An Investor who lost US$49 million (S$59.3 million) in buying 34 derivatives products through a bank which managed his wealth will get all monies back after the Singapore High Court held the bank had breached its duty of care in advising him.
Justice Philip Pillai, in judgment grounds released yesterday, found the Deutsche Bank had not drawn the investor's attention to the rapidly escalating risks linked to the products, nor did it provide him with risk management advice.
The losses were incurred from the products bought over three months from November 2007.
The case is believed to be the first in recent times where a private banking customer won a judgment against a bank for losses from derivatives products and obtained such a substantial sum in damages.
The investor, Dr Chang Tse Wen, 62, a well-known Taiwanese scientist, argued he was new to investing and had no experience in dealing with the products and relied instead on the advice given by the bank before the contract was signed.
He claimed Mr Johnny Wan, the bank's relationship manager, had repeatedly recommended the discounted share purchase programme, or accumulator, to him.

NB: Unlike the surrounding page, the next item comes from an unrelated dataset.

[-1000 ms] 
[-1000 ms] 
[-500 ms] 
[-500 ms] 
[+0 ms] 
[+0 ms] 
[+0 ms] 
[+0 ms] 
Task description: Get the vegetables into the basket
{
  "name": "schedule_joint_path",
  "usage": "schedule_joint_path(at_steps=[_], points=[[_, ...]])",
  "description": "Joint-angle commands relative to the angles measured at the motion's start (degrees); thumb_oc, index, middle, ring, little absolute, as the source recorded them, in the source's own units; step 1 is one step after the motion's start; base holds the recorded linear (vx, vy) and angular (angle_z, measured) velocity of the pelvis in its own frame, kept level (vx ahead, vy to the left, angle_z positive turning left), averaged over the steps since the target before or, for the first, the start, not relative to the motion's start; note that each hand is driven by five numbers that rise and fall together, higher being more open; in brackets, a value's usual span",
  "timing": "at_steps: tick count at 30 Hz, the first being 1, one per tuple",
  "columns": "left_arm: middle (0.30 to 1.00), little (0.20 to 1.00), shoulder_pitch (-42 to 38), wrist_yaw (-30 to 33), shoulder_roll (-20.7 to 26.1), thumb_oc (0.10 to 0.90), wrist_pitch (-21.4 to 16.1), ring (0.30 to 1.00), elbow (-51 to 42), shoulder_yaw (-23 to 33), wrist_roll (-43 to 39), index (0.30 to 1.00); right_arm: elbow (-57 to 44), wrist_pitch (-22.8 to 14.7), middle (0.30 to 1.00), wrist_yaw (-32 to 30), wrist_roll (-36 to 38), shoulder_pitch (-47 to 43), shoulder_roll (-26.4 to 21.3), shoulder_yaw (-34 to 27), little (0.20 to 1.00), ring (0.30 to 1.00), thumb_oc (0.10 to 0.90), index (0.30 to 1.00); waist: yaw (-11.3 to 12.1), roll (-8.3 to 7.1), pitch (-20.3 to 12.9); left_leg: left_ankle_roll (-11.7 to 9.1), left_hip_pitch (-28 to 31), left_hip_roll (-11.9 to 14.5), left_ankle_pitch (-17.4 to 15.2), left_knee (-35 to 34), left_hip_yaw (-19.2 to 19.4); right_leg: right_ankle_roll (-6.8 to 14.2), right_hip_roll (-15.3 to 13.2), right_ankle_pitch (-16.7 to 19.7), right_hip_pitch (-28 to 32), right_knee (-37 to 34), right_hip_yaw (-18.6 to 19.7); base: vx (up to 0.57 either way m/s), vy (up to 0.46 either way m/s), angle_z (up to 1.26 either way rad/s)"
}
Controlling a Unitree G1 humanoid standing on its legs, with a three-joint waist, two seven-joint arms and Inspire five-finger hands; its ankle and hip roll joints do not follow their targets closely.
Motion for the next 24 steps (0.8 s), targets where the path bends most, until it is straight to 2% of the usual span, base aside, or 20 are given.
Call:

This product lets investors buy shares at a market discount.
If the price rises by more than a set percentage, the contract ends and the investor takes a profit.
The judge observed that Mr Wan had noted Dr Chang's financial inexperience and had persuaded Dr Chang to retain him and the bank to manage his wealth in March 2007.
Five months later, Dr Chang opened an account with Deutsche Bank in Singapore.